Franz Stolz

Personal information
- Full name: Franz Valentin Stolz
- Date of birth: 14 February 2001 (age 25)
- Place of birth: Bruck an der Mur, Austria
- Height: 1.93 m (6 ft 4 in)
- Position: Goalkeeper

Team information
- Current team: Genoa
- Number: 99

Youth career
- 2006–2012: SV Oberaich
- 2012–2013: SC Bruck/Mur
- 2013–2015: Grazer AK
- 2015–2018: Kapfenberger SV

Senior career*
- Years: Team / Apps / (Gls)
- 2016–2021: Kapfenberger SV / 32 / (0)
- 2016: → SV Thörl (loan) / 0 / (0)
- 2017–2018: Kapfenberger SV II / 5 / (0)
- 2021–2023: SKN St. Pölten / 49 / (0)
- 2024–: Genoa / 0 / (0)
- 2025–2026: → Rapid București (loan) / 12 / (0)
- 2026: → Grazer AK (loan) / 15 / (0)

International career
- 2018–2019: Austria U18 / 5 / (0)
- 2021–2022: Austria U21 / 1 / (0)

= Franz Stolz =

Austrian footballer (born 2001)

Franz Valentin Stolz (born 14 February 2001) is an Austrian professional footballer who plays as a goalkeeper for club Genoa.

==Early life==

Stolz is a native of Oberaich, Austria.

== Career ==

=== Early career in Austria ===
Stolz started his professional career with Austrian club Kapfenberger SV, progressing from the youth setup into the senior squad. He made his debut in the Austrian 2. Liga in a 3–0 defeat against SKU Amstetten on 27 July 2018. He spent several seasons in Austria's second tier, establishing himself as a reliable goalkeeper.

=== SKN St. Pölten ===
In July 2021, Stolz moved to SKN St. Pölten on a free transfer, signing a two-year contract. He became the first‑choice goalkeeper and accumulated numerous league appearances over three seasons, competing in the Austrian 2. Liga and contributing to the team's defensive strength.

=== Move to Italy ===
On 27 January 2024, Stolz signed for Genoa in Serie A, marking a step up to one of Europe's top‑flight leagues. The club announced his arrival as a new signing for their Primavera (U-19) squad with an option for the first team. Despite the high‑profile move, he did not make a first‑team appearance for Genoa before being loaned out to gain more playing time.

=== Loan to Romania ===
In January 2025, Genoa loaned Stolz to Romanian Liga I side FC Rapid București for the remainder of the season.
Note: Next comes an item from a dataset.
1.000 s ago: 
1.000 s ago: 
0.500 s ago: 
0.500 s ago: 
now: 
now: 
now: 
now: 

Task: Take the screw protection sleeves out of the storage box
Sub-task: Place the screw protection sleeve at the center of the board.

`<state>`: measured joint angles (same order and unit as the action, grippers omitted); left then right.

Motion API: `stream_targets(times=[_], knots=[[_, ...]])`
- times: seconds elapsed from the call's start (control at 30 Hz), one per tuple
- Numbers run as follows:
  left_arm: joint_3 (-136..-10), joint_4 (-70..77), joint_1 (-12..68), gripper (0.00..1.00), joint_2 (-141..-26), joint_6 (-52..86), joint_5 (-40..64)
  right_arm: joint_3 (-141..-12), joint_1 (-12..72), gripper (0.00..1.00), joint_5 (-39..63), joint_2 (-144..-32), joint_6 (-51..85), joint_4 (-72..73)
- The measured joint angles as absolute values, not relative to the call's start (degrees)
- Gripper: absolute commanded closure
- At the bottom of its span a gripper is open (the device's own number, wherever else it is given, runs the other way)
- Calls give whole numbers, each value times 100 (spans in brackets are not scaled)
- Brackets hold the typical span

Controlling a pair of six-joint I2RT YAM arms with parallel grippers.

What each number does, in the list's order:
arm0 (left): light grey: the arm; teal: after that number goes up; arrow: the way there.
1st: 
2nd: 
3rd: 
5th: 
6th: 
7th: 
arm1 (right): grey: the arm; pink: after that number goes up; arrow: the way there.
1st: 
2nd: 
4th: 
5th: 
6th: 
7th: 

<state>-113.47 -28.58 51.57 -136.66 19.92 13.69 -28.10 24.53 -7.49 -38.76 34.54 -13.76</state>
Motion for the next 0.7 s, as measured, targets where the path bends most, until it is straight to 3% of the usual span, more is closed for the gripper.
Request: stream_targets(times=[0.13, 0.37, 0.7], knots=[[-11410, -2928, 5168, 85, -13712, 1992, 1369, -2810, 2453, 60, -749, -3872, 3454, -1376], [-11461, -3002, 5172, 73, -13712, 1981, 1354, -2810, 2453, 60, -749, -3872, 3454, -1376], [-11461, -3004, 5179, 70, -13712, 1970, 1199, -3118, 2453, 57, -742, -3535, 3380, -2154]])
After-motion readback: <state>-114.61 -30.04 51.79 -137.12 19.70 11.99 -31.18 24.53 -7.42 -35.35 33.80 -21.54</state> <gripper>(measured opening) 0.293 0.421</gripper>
He featured regularly during his loan spell, making multiple appearances in SuperLiga matches and recording several clean sheets, including in a 2–0 victory over FCV Farul Constanța.
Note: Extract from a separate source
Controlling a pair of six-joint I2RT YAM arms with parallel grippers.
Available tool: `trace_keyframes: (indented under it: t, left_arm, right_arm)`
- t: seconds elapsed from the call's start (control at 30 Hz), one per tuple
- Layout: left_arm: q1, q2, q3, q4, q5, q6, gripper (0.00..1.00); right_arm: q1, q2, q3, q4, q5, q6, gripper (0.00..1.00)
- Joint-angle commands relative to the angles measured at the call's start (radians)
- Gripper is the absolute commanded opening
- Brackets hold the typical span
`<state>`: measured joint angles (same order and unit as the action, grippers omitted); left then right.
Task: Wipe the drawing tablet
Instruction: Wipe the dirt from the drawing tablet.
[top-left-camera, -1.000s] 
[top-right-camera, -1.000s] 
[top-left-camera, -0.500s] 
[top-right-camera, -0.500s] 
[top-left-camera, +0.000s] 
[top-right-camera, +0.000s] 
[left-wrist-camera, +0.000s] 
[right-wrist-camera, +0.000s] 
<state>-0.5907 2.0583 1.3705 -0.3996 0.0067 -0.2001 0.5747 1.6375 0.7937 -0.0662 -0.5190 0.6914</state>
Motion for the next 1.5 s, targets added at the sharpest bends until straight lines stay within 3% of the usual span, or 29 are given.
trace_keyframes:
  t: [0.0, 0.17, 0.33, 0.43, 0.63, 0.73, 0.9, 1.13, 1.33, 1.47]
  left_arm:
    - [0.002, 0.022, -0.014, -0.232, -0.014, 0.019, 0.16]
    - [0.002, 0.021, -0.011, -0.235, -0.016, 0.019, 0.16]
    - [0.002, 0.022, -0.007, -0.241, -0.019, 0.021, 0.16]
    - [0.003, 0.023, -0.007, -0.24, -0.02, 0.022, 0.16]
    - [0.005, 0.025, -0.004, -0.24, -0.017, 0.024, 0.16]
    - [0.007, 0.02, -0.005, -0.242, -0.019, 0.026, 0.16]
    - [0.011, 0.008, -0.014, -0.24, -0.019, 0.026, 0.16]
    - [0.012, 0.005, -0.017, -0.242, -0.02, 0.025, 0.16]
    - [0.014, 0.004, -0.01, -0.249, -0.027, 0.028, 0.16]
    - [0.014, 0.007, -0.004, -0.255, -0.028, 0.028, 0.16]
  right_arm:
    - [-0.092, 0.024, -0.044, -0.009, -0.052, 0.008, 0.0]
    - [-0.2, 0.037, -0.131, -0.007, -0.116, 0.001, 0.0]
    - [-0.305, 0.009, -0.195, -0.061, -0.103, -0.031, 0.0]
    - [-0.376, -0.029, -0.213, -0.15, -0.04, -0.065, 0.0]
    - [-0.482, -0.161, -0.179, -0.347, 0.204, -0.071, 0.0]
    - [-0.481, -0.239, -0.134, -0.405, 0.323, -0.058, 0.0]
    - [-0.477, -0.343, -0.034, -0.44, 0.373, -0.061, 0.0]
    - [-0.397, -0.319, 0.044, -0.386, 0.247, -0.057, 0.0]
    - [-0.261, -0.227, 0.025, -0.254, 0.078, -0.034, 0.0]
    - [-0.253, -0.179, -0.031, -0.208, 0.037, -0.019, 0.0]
=== Return to Austria on loan ===
In early January 2026, Stolz's loan with Rapid concluded and he was subsequently loaned to Austrian club Grazer AK for the remainder of the 2025–26 season. The move marked his return to his home country to continue his development and strengthen Grazer's goalkeeping department.